[Entries provided — start]

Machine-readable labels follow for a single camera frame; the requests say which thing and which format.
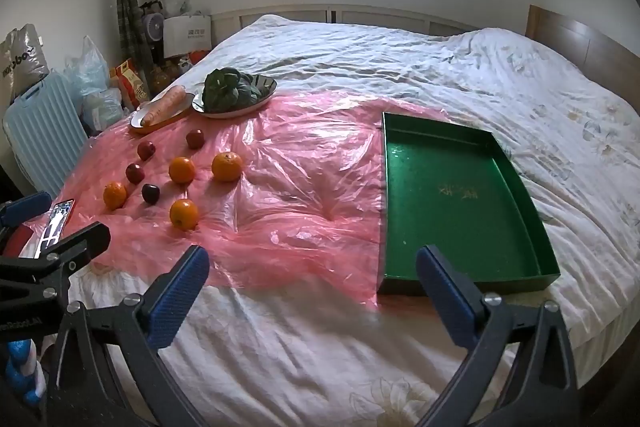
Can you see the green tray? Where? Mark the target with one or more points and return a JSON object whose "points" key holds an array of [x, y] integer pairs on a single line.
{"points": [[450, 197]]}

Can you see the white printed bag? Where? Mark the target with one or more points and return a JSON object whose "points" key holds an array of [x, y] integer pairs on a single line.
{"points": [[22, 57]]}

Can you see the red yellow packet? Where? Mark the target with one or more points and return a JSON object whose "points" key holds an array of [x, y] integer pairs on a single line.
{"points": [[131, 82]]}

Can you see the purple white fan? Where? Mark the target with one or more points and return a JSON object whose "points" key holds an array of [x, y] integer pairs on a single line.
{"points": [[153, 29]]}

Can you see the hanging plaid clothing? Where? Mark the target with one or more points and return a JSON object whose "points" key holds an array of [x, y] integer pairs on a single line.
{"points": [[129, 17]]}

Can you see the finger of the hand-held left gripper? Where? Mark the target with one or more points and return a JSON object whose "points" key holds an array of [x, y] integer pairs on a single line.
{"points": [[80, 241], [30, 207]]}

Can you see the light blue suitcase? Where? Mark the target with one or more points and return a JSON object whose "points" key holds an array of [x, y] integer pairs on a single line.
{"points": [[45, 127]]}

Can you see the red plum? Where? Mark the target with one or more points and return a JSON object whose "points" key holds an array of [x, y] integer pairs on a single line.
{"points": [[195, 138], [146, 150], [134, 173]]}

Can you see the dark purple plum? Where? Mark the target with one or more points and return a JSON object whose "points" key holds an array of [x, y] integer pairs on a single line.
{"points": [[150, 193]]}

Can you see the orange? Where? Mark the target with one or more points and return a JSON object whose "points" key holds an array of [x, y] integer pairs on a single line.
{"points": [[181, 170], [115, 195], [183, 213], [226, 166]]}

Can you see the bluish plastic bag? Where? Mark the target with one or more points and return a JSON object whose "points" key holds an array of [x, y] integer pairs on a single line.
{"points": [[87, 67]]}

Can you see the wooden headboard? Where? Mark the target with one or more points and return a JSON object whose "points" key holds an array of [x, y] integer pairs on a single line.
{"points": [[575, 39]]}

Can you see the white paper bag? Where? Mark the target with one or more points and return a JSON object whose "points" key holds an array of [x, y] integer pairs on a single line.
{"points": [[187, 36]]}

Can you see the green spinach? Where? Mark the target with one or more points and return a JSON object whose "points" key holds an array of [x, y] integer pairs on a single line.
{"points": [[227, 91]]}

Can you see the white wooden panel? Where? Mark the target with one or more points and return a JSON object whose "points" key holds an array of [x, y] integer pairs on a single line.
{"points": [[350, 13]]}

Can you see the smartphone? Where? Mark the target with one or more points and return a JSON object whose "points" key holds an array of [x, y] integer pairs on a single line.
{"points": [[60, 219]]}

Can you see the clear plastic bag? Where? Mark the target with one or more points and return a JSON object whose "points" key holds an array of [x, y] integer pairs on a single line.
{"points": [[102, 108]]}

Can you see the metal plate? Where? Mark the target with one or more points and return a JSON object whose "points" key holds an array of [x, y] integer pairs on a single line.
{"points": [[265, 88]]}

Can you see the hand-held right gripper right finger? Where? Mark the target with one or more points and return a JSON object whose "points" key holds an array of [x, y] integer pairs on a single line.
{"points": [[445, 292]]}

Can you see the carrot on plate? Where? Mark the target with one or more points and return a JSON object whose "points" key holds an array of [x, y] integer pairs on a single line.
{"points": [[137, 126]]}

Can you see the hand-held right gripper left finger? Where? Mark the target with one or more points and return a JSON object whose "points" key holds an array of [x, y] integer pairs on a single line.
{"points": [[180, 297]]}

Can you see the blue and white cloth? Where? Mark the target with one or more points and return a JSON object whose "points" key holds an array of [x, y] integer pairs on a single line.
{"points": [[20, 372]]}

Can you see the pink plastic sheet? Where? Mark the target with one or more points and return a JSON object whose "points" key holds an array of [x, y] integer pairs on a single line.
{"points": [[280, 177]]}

[Entries provided — finish]
[Entries provided — start]

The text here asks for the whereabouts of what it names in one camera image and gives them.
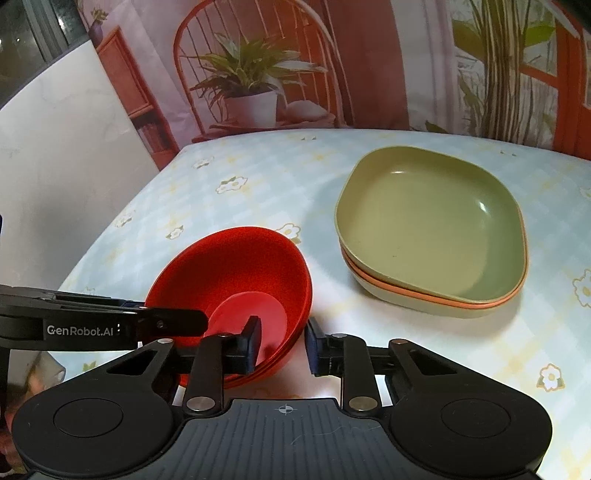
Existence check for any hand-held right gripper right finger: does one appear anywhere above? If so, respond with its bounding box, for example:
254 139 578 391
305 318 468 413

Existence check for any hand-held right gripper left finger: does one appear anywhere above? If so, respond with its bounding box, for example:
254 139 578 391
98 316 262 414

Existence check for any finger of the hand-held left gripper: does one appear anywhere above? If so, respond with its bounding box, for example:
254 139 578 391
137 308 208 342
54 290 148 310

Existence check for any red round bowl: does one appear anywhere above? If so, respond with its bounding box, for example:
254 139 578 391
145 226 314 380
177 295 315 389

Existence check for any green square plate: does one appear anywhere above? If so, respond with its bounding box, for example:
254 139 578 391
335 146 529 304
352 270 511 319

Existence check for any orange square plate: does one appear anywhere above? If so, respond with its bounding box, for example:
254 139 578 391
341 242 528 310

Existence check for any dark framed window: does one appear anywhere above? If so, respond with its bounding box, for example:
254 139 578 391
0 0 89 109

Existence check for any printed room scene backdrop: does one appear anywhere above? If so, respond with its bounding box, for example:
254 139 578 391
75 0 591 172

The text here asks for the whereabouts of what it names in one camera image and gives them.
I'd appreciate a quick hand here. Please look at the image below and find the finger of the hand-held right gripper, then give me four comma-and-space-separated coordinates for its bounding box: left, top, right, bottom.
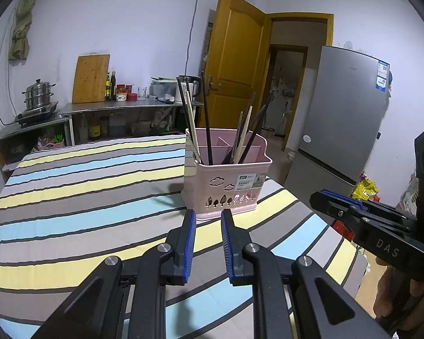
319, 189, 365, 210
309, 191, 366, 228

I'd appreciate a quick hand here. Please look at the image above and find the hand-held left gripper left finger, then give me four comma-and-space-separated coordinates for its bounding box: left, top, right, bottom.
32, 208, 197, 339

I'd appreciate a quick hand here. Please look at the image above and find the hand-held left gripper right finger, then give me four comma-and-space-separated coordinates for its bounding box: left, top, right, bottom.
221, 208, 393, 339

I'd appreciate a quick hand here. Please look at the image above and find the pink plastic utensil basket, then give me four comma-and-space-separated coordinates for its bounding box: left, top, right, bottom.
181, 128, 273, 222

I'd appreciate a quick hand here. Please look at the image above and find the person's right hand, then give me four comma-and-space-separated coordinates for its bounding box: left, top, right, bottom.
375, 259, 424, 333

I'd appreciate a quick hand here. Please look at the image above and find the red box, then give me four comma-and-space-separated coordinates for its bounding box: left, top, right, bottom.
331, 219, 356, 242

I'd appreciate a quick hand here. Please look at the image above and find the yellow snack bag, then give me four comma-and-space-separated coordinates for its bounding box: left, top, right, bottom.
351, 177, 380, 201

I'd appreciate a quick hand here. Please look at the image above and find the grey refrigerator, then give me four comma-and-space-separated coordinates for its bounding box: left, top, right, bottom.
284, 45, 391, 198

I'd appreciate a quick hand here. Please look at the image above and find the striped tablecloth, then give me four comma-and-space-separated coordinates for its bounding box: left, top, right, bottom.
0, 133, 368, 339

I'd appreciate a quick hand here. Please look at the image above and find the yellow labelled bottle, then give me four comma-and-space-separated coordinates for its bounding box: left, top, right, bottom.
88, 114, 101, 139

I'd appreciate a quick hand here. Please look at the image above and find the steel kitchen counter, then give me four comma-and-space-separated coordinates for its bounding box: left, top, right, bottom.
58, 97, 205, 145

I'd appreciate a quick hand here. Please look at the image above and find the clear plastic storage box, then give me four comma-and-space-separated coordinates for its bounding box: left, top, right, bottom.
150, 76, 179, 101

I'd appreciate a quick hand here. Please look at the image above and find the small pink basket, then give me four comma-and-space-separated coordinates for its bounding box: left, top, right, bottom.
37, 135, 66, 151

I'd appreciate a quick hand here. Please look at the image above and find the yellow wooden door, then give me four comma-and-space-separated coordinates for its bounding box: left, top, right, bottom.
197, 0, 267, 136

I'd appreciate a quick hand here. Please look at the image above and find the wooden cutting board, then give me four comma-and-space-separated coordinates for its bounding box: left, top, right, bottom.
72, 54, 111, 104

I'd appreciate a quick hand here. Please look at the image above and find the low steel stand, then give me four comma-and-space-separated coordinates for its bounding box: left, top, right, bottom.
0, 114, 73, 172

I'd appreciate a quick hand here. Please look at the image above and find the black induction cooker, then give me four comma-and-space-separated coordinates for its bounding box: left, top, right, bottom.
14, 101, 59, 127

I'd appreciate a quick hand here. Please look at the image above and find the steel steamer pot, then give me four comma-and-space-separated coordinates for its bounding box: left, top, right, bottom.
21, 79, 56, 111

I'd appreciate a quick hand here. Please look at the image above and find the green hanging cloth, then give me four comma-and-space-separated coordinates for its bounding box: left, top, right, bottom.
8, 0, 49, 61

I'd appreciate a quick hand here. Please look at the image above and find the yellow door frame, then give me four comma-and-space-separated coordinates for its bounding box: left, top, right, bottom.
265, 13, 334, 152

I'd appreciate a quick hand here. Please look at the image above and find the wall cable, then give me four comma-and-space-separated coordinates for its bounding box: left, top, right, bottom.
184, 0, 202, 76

[Entries provided — finish]

▶ **Description of the task**: For every line of the records that has the word "appear" in it, make a copy.

▶ **Task result**:
Existence check for any hand-held right gripper right finger: does one appear anywhere above? If so, respond with its bounding box, for example:
Existence check for any hand-held right gripper left finger: does one appear anywhere above? If so, respond with its bounding box, for example:
Existence check for any finger of the hand-held left gripper: does one appear anywhere above? If so, respond with its bounding box, for example:
Existence check for any red round bowl: does one appear anywhere above? If so, respond with its bounding box, for example:
Existence check for any green square plate: does one appear anywhere above? If so, respond with its bounding box, for example:
Existence check for any orange square plate: does one appear anywhere above? If so, respond with its bounding box, for example:
Existence check for any dark framed window: does one appear anywhere above? If so, respond with its bounding box, for example:
Existence check for any printed room scene backdrop: does one appear anywhere above? If so, respond with its bounding box, for example:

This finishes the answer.